3.3. The Influence of Hydrogen Peroxide on the GC, GC/Pz3, GC/MWCNTs, GC/MWCNTs/Pz3, GC/SWCNTs, GC/SWCNTs/Pz3, GC/rGO, and GC/rGO/Pz3 Electrodes

It is acknowledged that porphyrazines with transition metal ion centers are interesting candidates for the electrocatalysis of hydrogen peroxide oxidation/reduction [23]. Thus, the electrocatalytic performance of nickel(II)-containing porphyrazine (Pz3) was investigated in the presence of H2O2 ( Figure 5). The efficiency of the constructed hybrid platforms (GC/MWCNTs/Pz3, GC/SWCNTs/Pz3, and GC/rGO/Pz3) was compared with those of bare GC, GC/Pz3, GC/MWCNTs, GC/SWCNTs, and GC/rGO electrodes. The reduction of H2O2 may occur on unmodified GC at a very negative overpotential (Figure 5A), while the measured reductive current was rather small; an even smaller reduction current was observed in the case of the GC/Pz3 electrode (Figure 5B).

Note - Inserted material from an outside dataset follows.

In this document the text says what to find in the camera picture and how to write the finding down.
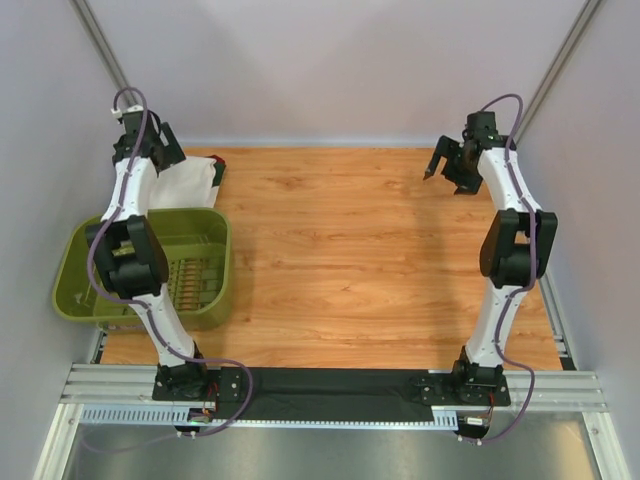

When a GC/MWCNTs electrode was employed, a slight improvement in the H2O2 redox behavior was observed (Figure 5C). In this case, both cathodic and anodic current waves were seen. Significant electrocatalytic activity was observed for the hybrid electrode of GC/MWCNTs/Pz3. Figure 5D (curve b) illustrates how the redox peaks were greatly enhanced when 2 mM H2O2 was added. At GC/MWCNTs/Pz3, hydrogen peroxide was shown to be reduced and oxidized using a small overpotential and high current. This result indicates that GC/MWCNTs/Pz3 is a suitable electrode for hydrogen peroxide electrocatalysis. A well-defined H2O2 anode peak current was also observed, suggesting that GC/MWCNTs/Pz3 has good electrocatalytic performance. Regarding electrode modifications, a comparison of SWCNTs and rGO (Figure 5E,G) with SWCNTs/Pz3 and rGO/Pz3 (Figure 5F,H) showed only a slight amplification of the peak cathode and anode currents, which indicates that SWCNTs and rGO are not promising platforms for Pz3 immobilization in the context of H2O2 electrocatalysis.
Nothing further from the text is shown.